Criminals In Action (CIA) Wants Bay Of Pigs Fiasco Buried



CONFUSED BAY OF PIGS COMBATANTS
Criminals In Action (CA) explained to Judge Kessler of the US District Court in Washington DC that releasing the final volume of its three-decade-old history of the 1961 Bay of Pigs debacle would “confuse the public,” and should be withheld because it is a “predecisional” document. Wow. And I thought that I had heard them all.

On the 50th anniversary of the Bay of Pigs invasion, the National Security Archive filed a Freedom of Information Act lawsuit for the release of a five-volume CIA history of the Bay of Pigs affair.
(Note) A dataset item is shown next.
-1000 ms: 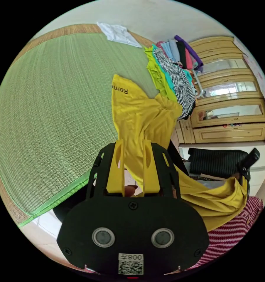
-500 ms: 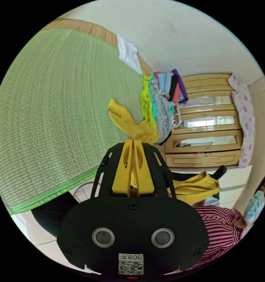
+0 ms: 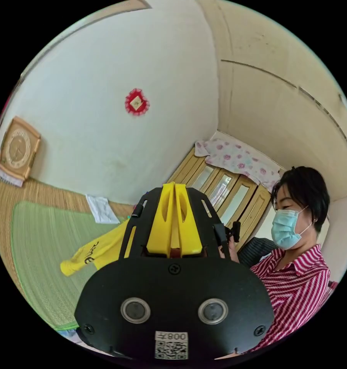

In response to the lawsuit, the CIA negotiated to release three volumes of the history — the JFK Assassination Records Review Board had already released Volume III– with limited redaction, currently available on the National Security Archive’s website.

At the time, the Director of the National Security Archive’s Cuba Documentation project, Peter Kornbluh, quipped that getting historic documents released from the CIA was “the bureaucratic equivalent of passing a kidney stone.”

He was right. The Agency refused to release the final volume of this history, and the National Security Archive is not giving up on the fight.

Volume five of the history, written by CIA historian Jack Pfeiffer –who sued the CIA himself to release the history in 1987, and lost– is described by the CIA as an “Internal Investigation document” that “is an uncritical defense of the CIA officers who planned and executed the Bay of Pigs operation.

It offers a polemic of recriminations against CIA officers who later criticized the operation and against those U.S. officials who its author, Dr. Pfeiffer, contends were responsible for the failure of that operation.”

While Dr. Pfeiffer’s conclusions may or may not be true, FOIA case law appears to be pretty clear that Americans –who funded the operation and Dr. Pfeiffer’s histories– have the right to read this document and decide for themselves its merits.

Despite the claims of the CIA’s chief historian David Robarge, the document should not remain in the CIA vaults because its conclusions “could cause scholars, journalists, and others interested in the subject at hand to reach an erroneous or distorted view of the Agency’s role.”

Historians, after all, are well trained in treating documents –especially CIA hagiographies sources– skeptically.

To prevent the public from reading this volume, the CIA has argued that because it is a draft, it is a predecisional document and can be denied under exemption b(5) of the FOIA.

Except –as Davis Sobel, counsel to the National Security Archive points out in our motions– the case law states otherwise.